Nice idea, but can be better.

Don't put all your Warriors in a single basket. It is better to have many units of few Warriors rather than just a few large units. I.e. 4x10 is better than 2x20.

If you like VoD then use it with Immortals, you get better shooting that way and don't have to be within 12" for the maximum number of shots.


----------



## DarknessWithin (Jan 4, 2009)

Thanks! I'm actually thinking of using this. By any chance do you know any advance tatics for necrons. I know I'm a beginner but i learn quickly and i have read the codex about 100 times.


----------



## darklove (May 7, 2008)

There is a good Necron Tactica in the tactics section. It is worth reading.

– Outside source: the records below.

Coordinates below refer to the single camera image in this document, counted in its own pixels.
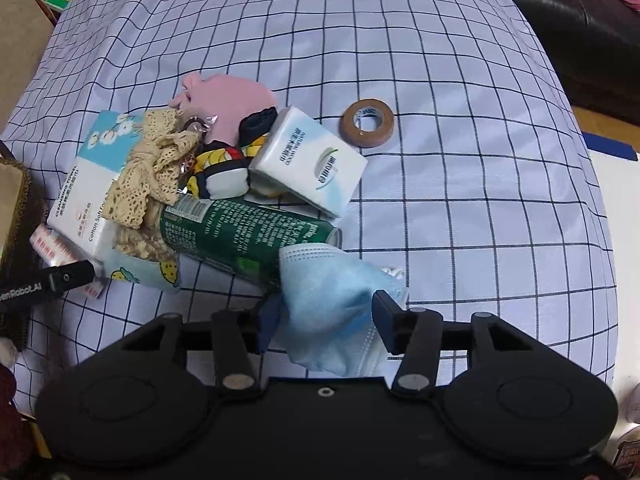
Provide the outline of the beige lace cloth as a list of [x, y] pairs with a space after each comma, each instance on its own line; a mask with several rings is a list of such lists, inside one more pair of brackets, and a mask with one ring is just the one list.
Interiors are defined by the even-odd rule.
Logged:
[[180, 128], [182, 114], [171, 107], [147, 110], [141, 140], [106, 193], [101, 216], [129, 229], [149, 224], [150, 209], [175, 205], [182, 162], [201, 141], [201, 133]]

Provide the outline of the blue white cleansing towel pack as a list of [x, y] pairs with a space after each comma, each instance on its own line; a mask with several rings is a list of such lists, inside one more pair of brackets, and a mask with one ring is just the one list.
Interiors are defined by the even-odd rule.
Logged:
[[47, 218], [47, 225], [96, 261], [111, 251], [117, 226], [102, 217], [111, 184], [132, 148], [141, 140], [141, 118], [101, 112], [68, 170]]

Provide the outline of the white pocket tissue pack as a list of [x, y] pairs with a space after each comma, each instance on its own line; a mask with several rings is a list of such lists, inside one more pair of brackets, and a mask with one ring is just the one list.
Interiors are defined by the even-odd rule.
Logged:
[[250, 170], [315, 206], [341, 217], [367, 159], [338, 136], [290, 106], [281, 110]]

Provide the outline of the brown tape roll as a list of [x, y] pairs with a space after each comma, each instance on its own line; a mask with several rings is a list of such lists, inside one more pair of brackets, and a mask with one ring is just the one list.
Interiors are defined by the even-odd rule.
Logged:
[[383, 101], [363, 99], [344, 111], [340, 129], [342, 137], [357, 148], [378, 148], [392, 138], [395, 116]]

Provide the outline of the blue white checkered sheet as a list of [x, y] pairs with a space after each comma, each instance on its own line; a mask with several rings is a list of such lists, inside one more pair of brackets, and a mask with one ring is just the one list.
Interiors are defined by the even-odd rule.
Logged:
[[386, 103], [395, 131], [364, 152], [344, 251], [403, 270], [410, 307], [493, 313], [612, 380], [600, 186], [512, 0], [72, 0], [38, 55], [2, 136], [47, 200], [99, 113], [164, 106], [190, 73], [259, 81], [331, 131]]

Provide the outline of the green drink can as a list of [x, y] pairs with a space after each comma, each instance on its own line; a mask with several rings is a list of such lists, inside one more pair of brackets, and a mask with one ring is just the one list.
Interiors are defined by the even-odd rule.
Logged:
[[285, 246], [340, 247], [342, 231], [330, 222], [242, 200], [200, 200], [183, 195], [160, 214], [166, 244], [214, 268], [268, 287], [280, 285]]

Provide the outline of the black leather sofa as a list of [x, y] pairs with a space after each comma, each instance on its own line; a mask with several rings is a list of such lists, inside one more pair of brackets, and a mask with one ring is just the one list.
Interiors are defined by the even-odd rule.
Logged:
[[620, 0], [513, 0], [570, 104], [637, 125], [639, 13]]

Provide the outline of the pink soft toy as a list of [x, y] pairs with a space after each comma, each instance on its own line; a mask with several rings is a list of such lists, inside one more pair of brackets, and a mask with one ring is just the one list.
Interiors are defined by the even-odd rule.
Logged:
[[238, 145], [239, 125], [245, 117], [279, 106], [270, 89], [243, 77], [216, 74], [203, 78], [200, 73], [190, 73], [183, 78], [182, 86], [168, 106], [182, 110], [183, 115], [196, 113], [215, 118], [203, 136], [204, 144], [220, 141]]

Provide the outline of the woven basket with floral liner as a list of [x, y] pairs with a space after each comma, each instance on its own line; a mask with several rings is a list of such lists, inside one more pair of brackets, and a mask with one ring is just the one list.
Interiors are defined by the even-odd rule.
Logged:
[[41, 186], [1, 143], [1, 267], [32, 252], [29, 237], [43, 222]]

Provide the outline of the white toilet paper roll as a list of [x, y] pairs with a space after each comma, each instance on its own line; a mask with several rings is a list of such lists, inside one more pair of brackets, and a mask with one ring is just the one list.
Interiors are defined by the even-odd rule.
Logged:
[[[86, 260], [81, 251], [62, 235], [40, 224], [29, 237], [30, 244], [36, 254], [47, 266], [65, 266], [66, 264]], [[91, 260], [96, 277], [90, 284], [82, 285], [80, 290], [89, 299], [98, 299], [103, 292], [102, 268]]]

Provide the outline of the herb sachet with blue top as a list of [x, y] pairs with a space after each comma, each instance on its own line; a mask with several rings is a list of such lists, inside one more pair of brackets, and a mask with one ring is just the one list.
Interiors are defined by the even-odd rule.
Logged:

If you have any suggestions after that I'll be happy to help out; just post a Q on the tactics section of this site.


----------



## Hellskullz (Jul 24, 2008)

Personally, I wouldn't just run a bunch of warriors with some lords. And like darklove said make many small squads and not few big ones because if you get caught up in cc and lose you can lose your moral check and with only I2 you will get ran over easily losing a good chunk of your PO number. Looking at your list it seems to be around roughly 1000pts so I would usually have 2 squads of 3 Destroyers at least. Also at 1000pts you don't really need 2HQ units. And remember, by equipping a Warscythe your lord loses his ability to shoot. So for a 1000pt army personally i would have it look something like this

Lord w/VoD and Rez orb
10 warriors
10 warriors
3 destroyers
3 destroyers

140pts remaining

With the remaining points you can get more destroyers, warriors, or maybe throw in some scarabs or H.Destroyers if you think you'll be facing a lot of tanks. Also it is never a good idea to have only 1 squad of any Necron Unit because if they wipe they have no chance at a WWB roll (this is why it is better to have many small groups rather then a few large ones). Anyways this is just my personal view


----------



## mists_cloud (Sep 4, 2008)

If you're going to use CC units the use the FO because after all they are CC dedicated units, coupling them up with a DL who has a lightning field and if possible (I don't know if this is above the wargear points) a ressurection Orb, this allows you to hurt the oppoents in combat during your turn of assassult and theirs.


----------



## darklove (May 7, 2008)

mists_cloud said:


> If you're going to use CC units the use the FO because after all they are CC dedicated units, coupling them up with a DL who has a lightning field and if possible (I don't know if this is above the wargear points) a ressurection Orb, this allows you to hurt the oppoents in combat during your turn of assassult and theirs.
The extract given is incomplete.